I began with the basic conversion in LR. Here I cropped the foreground and rotated the image to get the trees straight and the spiral looking good. I also increased the luminance of the green channel, which made the aurora stand out more:

I then moved the image into Photoshop. Black and white images often benefit from changes in local contrast: you want to make tones seperate in just one part of the image. Until Lightroom introduces curves as a local adjustment tied to brushes, this requires going to Photoshop.

Thee three basic curves layers account for all the difference you ca see between the lightroom image and the final one. The top layer is just a very minor tweak to enhance the contrast in some of the snow texture. The main ones are the next two: the middle layer separates the tones of the snow and the trees, and with the bottom layer I held the brightness of the stars fixed, and dragged down the curve to make the sky blacker. Then the image was passed back to Lightroom for a very minor levels tweak before posting!

 

Juriaan’s edit

I started with ajusting the white balance in Lightroom. I shoot the milkyway regularly and I like a relative cool edit usually the most. Therefore I decided to edit this photo of the northern lights in a similar way.

After adjusting the white balance in lightroom I opened the picture in Photoshop to do several local adjustments. I used the free plug in TK basic panel V6 to easily create luminosity masks. This is an easy way to apply certain changes only at light or dark regions in the image. See the “lights mask” below, white parts are affected 100% black parts 0%. The grey tones in between are affected gradient wise, light grey is affected more than dark grey.

I manly used some simple curves to improve contrast in certain parts and to make the snow look a bit more blue. I also used a curves layer to mitigate the effects of light pollution on the cloud in the center of the frame. I also removed a few  items like an annoying stick in the foreground.
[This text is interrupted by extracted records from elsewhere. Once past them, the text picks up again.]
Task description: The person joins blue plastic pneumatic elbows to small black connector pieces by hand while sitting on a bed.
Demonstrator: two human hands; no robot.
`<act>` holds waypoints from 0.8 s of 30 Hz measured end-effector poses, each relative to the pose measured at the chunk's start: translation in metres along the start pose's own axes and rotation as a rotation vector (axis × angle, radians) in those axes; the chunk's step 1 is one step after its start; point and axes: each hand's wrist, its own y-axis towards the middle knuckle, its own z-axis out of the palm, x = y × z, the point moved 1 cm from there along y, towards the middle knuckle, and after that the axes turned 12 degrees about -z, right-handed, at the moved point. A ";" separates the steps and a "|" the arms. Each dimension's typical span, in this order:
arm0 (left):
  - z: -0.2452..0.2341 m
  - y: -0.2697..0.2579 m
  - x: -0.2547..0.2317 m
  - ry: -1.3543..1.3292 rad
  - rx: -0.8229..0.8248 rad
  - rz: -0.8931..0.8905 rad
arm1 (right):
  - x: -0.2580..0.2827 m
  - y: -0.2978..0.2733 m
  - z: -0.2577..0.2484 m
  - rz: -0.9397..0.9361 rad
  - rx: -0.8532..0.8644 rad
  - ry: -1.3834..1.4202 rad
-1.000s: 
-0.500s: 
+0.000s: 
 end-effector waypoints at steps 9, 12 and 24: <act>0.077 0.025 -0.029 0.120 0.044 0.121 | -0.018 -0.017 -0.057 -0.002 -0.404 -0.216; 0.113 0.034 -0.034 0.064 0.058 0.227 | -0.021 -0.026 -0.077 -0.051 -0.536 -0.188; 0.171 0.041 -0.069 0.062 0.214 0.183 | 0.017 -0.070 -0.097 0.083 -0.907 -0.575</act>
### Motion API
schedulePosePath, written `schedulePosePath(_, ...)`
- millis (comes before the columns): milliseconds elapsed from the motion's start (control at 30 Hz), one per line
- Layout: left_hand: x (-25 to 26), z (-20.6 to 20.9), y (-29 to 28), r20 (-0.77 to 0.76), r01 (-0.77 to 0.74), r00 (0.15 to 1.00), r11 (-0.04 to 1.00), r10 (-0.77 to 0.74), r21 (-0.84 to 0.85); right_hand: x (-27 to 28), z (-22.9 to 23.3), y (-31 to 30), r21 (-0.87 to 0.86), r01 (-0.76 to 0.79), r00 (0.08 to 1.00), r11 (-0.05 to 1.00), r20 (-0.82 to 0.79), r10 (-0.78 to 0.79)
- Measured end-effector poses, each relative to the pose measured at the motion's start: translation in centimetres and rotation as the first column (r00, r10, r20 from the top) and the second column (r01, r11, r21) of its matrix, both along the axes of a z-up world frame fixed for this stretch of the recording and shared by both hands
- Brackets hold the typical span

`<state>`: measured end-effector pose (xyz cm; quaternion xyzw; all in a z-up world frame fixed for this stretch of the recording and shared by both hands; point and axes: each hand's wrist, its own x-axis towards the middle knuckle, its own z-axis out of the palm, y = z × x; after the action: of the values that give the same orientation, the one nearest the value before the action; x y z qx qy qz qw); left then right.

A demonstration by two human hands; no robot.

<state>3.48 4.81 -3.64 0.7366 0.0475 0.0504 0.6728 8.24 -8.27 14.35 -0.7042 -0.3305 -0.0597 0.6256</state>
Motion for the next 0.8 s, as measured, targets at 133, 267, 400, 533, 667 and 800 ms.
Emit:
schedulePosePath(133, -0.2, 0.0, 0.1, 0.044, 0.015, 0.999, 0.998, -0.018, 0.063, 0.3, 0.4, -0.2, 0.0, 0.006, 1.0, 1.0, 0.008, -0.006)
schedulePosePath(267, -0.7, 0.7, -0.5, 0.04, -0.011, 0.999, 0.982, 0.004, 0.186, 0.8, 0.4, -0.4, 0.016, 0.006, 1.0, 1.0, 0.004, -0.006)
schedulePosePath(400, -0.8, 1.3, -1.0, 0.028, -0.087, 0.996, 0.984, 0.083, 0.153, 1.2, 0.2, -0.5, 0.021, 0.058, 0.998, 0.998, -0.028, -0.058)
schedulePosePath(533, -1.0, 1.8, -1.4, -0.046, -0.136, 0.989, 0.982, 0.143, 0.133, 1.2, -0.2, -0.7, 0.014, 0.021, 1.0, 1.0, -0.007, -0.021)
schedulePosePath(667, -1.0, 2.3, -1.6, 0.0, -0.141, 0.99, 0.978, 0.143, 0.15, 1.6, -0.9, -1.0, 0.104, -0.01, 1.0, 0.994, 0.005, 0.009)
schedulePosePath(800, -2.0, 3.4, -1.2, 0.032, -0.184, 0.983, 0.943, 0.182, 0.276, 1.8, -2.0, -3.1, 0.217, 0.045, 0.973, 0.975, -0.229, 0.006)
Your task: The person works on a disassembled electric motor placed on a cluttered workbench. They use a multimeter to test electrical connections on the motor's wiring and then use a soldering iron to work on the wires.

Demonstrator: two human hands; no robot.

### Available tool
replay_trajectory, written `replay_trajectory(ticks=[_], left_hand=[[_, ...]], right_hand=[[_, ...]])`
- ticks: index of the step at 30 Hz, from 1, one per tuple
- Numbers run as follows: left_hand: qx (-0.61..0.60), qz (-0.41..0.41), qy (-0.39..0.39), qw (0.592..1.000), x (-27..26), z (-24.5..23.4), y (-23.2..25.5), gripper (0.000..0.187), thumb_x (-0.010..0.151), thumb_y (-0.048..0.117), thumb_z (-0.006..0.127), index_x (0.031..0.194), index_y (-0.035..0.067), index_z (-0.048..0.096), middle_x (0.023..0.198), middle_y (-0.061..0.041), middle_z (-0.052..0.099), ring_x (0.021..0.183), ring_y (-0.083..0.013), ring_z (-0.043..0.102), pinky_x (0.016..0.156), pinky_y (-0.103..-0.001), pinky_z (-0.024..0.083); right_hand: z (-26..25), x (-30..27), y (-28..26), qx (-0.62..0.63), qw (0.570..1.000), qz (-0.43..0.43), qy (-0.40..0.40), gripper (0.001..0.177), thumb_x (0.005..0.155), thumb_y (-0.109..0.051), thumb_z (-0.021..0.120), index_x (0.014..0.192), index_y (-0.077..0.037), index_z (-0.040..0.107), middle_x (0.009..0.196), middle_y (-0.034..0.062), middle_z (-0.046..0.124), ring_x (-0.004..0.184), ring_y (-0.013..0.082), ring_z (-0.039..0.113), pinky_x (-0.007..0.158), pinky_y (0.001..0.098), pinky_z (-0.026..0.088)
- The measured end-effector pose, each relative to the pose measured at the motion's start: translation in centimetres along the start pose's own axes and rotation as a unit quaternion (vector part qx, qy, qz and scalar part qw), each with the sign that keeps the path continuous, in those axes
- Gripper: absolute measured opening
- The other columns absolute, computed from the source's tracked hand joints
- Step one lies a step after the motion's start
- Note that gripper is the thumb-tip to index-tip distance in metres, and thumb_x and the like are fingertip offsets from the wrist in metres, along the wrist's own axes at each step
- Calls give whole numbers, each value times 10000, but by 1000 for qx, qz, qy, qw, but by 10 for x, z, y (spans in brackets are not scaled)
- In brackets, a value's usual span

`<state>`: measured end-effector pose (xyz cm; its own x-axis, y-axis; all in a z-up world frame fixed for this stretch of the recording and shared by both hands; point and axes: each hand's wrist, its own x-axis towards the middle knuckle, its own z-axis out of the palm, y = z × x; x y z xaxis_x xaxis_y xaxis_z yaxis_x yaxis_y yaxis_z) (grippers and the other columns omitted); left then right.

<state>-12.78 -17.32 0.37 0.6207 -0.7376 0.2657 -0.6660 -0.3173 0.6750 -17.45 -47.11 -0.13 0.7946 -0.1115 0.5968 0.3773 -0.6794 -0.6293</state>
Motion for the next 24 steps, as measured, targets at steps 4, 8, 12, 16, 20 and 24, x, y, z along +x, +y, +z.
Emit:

After the edits in Photoshop I did some final changes in Lightroom to get the final result.

 

Jannik’s edit

The first basic manipulations were a cut to 16:9 format that cutted off a lot of the plain white foreground. My goal was to increase the total amount of sky in the image while keeping all the relevant compositon details. Second adjustment was to stamp out the lights of the car which was centrally in the right half of the image.

When I started editing the image, I realized quickly that the image was taken with a city or other artificial light sources in the back. The mountains and the clouds are reflecting lots of that sodium-vapor light. I felt that the feeling of nature and the focus on the colors of the natural lights were lacking due to that color, therefore I had to manipulate these colors quite a bit. I furthermore added two masks, one for the snow that was decreasing saturation and removing noise and another one for the sky that was balancing contrast and color of it. I prefer the rather plain white looking snow while keeping the blue in the sky. This emphasizes the contrast between the dark night landscape and the color spectacle in the sky.

The base development is rather simple. I raised exposure with the white value and pulled the lights back. The depths were raised as well to get more information in the foreground.

Sharpening is a tricky thing in these high ISO landscape images. I focused mostly on masking and noise reduction and increased radius a bit. I also had to decrease color noise a bit. This felt like the best compromise between noise and remaining detail in the sky.

 

Bastian’s Edit

I also cropped to 16:9 format and tried to do as much of that to have the tracks in the snow as a leading line into the scene.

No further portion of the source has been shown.